Mozilla has an excellent list of security guidelines for OpenSSH.
Copy an SSH public key to a remote machine
This:
1 cat ~/.ssh/id_rsa.pub | ssh remoteuser@remotehost 'mkdir .ssh ; shat >> .ssh/authorized_keys'
will copy a public key to a remote machine, but most likely you want to use ssh-copy-id included with recent versions of OpenSSH.
Protect sshd from kernel OOM events
The kernel out-of-memory killer kills processes when a system runs out of RAM. Killing SSH typically does not help fix anything, and makes remotely-accessible systems inaccessible.

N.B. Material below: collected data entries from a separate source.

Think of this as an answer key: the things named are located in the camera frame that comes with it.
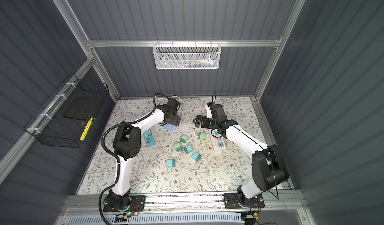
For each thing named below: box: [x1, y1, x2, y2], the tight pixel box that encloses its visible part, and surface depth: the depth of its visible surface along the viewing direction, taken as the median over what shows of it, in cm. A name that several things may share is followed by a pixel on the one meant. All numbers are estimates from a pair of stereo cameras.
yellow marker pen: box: [79, 117, 94, 141], surface depth 70 cm
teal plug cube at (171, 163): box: [166, 158, 176, 168], surface depth 86 cm
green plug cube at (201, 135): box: [198, 131, 206, 140], surface depth 98 cm
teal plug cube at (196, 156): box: [191, 151, 202, 162], surface depth 90 cm
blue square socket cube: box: [163, 122, 178, 131], surface depth 103 cm
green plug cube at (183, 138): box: [179, 134, 189, 144], surface depth 96 cm
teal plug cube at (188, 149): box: [183, 144, 193, 154], surface depth 93 cm
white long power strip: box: [209, 129, 227, 151], surface depth 93 cm
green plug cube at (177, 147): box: [173, 142, 183, 152], surface depth 93 cm

This is done by a few distributions, but when working on an arbitrary remote machine may be useful to run just in case.
Generate new SSH host key
Make sure /etc/ssh/sshd_config contains a path to the host key, e.g.:
HostKey /etc/ssh/ssh_host_ed25519_key
Once it's there, create a new host key with:
sudo ssh-keygen -t ed25519 -f /etc/ssh/ssh_host_ed25519_key
Backups and transferring stuff over SSH
Using tar to transfer over SSH:
tar czhf - $SRC_DIR | \
ssh $SSH_USER@$SSH_HOST \
"tar xzhf - -C $DST_DIR"
or doing so in two commands:
# Backup
ssh root@$SSH_HOST "tar cpf - / --exclude=/sys --exclude=/proc --exclude=/dev" | pv | gzip | cat > backup.tar.gz
# Restore
cat backup.tar.gz | ssh root@$SSH_HOST "pv | tar zxvf - -C /"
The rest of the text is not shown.